Banche. “Noi abbiamo avuto il coraggio di varare una tassa su quello che era un margine non giusto, non avevamo un intento punitivo”. Poi hanno avuto il coraggio di consentire alle stesse banche di non pagare la tassa se avessero versato due volte e mezzo il suo valore a riserva: lo hanno fatto tutte registrando comunque utili record. “Per lo Stato è una operazione win win”, perché “aumentando le riserve aumenta il credito ai cittadini, in base alle regole di Basilea” e con più credito “nel medio periodo alcune banche pagheranno più tasse”. Ovviamente non c’è alcun automatismo tra aumento delle riserve e aumento del credito, specie se l’orizzonte delle regole è di un solo anno, ma l’ottimismo è il sale della vita, si sa.

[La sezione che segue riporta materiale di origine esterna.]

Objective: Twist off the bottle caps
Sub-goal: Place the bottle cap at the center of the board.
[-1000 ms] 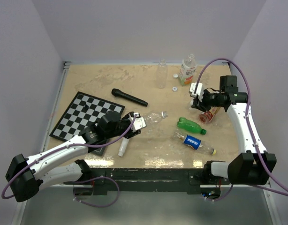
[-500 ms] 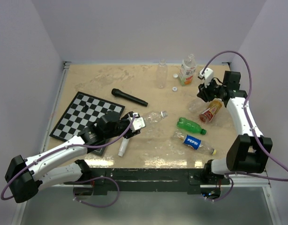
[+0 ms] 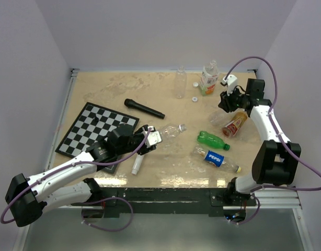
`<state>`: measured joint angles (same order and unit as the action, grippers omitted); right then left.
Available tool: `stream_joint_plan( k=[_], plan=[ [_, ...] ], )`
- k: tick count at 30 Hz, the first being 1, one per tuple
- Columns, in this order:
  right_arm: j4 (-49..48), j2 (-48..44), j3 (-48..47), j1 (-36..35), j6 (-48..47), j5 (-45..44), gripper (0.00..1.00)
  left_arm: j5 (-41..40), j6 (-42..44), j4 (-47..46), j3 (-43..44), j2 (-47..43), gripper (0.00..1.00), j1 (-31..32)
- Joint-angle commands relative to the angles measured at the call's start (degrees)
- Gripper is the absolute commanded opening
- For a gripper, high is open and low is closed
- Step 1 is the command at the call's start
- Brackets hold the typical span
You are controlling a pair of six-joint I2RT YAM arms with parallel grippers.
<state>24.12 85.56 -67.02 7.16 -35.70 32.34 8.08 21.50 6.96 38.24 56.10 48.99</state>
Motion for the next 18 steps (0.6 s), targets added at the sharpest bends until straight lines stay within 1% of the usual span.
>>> stream_joint_plan(
  k=[1, 6, 12, 18],
  plan=[
    [-3.2, 0.8, -1.8, 0.1, 2.0, -0.7, 0.07, -0.3, -1.2, -1.5, 0.7, -1.3, 0.03, -0.1],
    [-4.9, 2.6, -1.9, 0.1, 3.8, -0.2, 0.07, 0.0, -1.1, -1.3, 0.7, -1.2, 0.03, -0.1],
    [-7.9, 6.8, -2.4, 0.0, 8.8, 0.6, 0.08, -0.1, -1.1, -1.4, 0.8, -1.2, 0.03, -0.1],
    [-9.8, 12.0, -4.2, 0.0, 11.4, -1.0, 0.1, 0.2, -1.2, -1.4, 0.8, -1.1, 0.03, -0.1]
  ],
)
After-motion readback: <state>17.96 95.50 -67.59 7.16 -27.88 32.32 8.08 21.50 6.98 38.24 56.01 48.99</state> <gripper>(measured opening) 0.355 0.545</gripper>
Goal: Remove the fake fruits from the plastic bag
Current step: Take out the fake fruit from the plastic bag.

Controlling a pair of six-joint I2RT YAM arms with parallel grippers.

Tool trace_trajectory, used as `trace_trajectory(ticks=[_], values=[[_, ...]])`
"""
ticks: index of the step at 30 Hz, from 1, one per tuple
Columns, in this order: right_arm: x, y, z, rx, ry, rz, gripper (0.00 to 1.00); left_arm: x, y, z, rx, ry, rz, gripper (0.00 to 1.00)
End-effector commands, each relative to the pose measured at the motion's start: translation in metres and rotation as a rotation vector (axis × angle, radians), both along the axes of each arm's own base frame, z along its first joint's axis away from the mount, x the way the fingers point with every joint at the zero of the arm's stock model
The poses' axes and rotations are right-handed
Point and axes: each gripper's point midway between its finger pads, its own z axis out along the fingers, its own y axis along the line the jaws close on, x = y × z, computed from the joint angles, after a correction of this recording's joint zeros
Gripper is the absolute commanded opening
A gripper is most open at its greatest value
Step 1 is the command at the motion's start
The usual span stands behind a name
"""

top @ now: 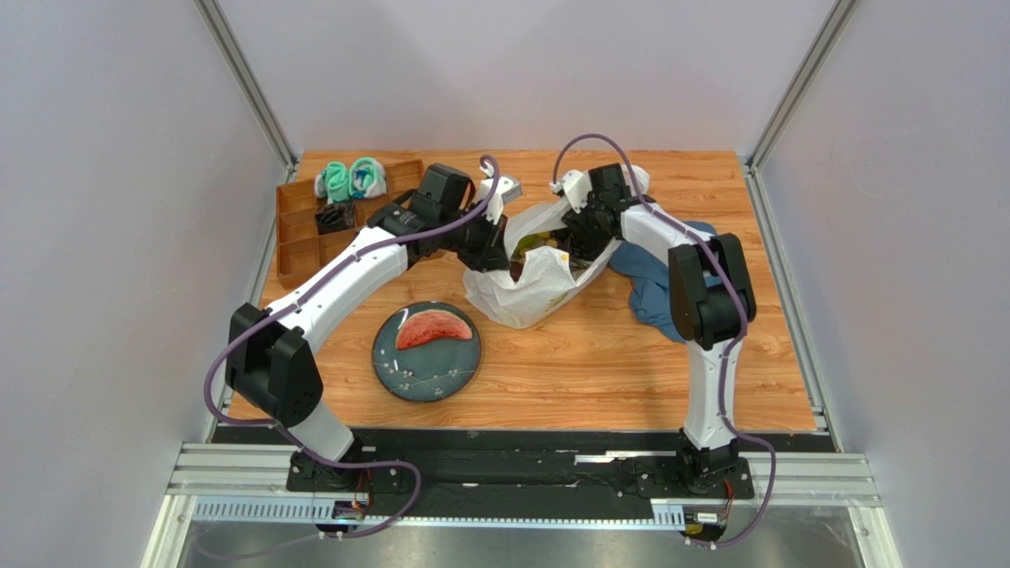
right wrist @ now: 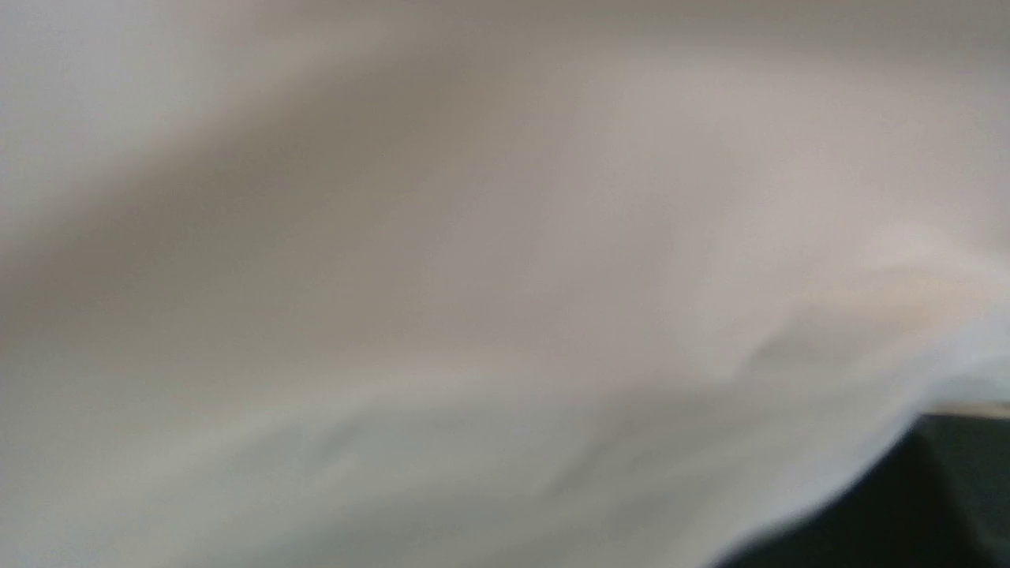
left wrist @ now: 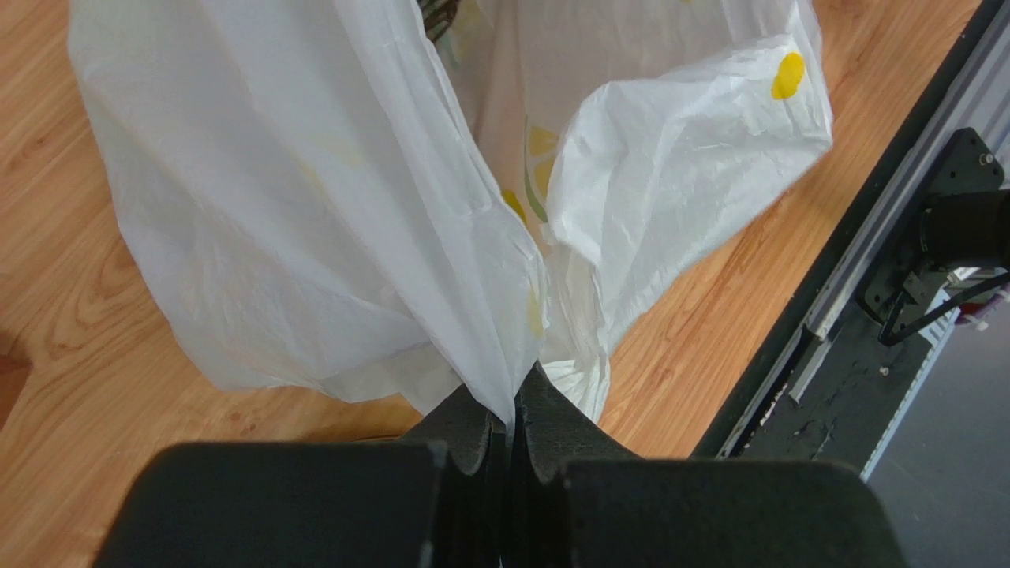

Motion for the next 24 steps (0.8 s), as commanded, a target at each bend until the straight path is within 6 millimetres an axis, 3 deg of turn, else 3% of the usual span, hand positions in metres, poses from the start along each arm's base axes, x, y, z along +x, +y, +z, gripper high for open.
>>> trace_trajectory(ticks=[1,4,5,13,15,16,17,18,20,22,23,24], values=[[-0.023,0.006,0.091,0.159,-0.134,0.046,0.22,0.018,-0.007,0.028,-0.04,-0.083,0.011,0.0],[-0.063,0.024,0.118,0.272,-0.086,0.144,0.21,0.032,-0.013,0.038,-0.05,-0.12,0.022,0.0],[-0.077,0.027,0.14,0.304,-0.103,0.163,0.21,0.036,-0.015,0.036,-0.048,-0.116,0.022,0.0],[-0.18,0.054,0.183,0.552,0.131,0.249,0.2,0.064,-0.023,0.069,-0.065,-0.209,0.055,0.03],[-0.205,0.059,0.196,0.566,0.135,0.284,0.2,0.067,-0.017,0.075,-0.064,-0.21,0.08,0.33],[-0.212,0.059,0.203,0.562,0.119,0.299,0.2,0.066,-0.013,0.089,-0.08,-0.231,0.087,0.59],[-0.222,0.063,0.21,0.558,0.103,0.328,0.2,0.066,-0.008,0.097,-0.088,-0.242,0.098,0.7],[-0.234,0.064,0.23,0.566,0.044,0.364,0.21,0.068,0.003,0.106,-0.096,-0.252,0.122,0.93],[-0.256,0.081,0.251,0.564,-0.023,0.473,0.22,0.064,0.021,0.135,-0.134,-0.296,0.151,0.96],[-0.274,0.097,0.279,0.56,-0.107,0.567,0.24,0.068,0.051,0.149,-0.16,-0.299,0.233,0.96],[-0.292,0.119,0.284,0.559,-0.102,0.654,0.24,0.063,0.066,0.167,-0.186,-0.33,0.266,0.96],[-0.296,0.129,0.29,0.558,-0.117,0.685,0.24,0.068,0.087,0.173,-0.193,-0.342,0.325,0.96]])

Balneari e ambulanti. “L’appello del presidente Mattarella non rimarrà inascoltato”, ha detto Meloni. Il capo dello Stato sollecita governo e Parlamento a procedere con la messa a gara delle concessioni come prevede il diritto Ue, cosa che la maggioranza legittimamente non vuol fare e nemmeno la premier, che infatti ributta la palla in tribuna: “Ora confronto con la Commissione”.

Intel. Le fanno notare che l’investimento da 5 miliardi per una fabbrica di semiconduttori in Italia promesso dal colosso Usa ai tempi di Draghi non si farà. Risposta: “Ci sono diversi investimenti a cui stiamo lavorando”. Buon anno a tutti.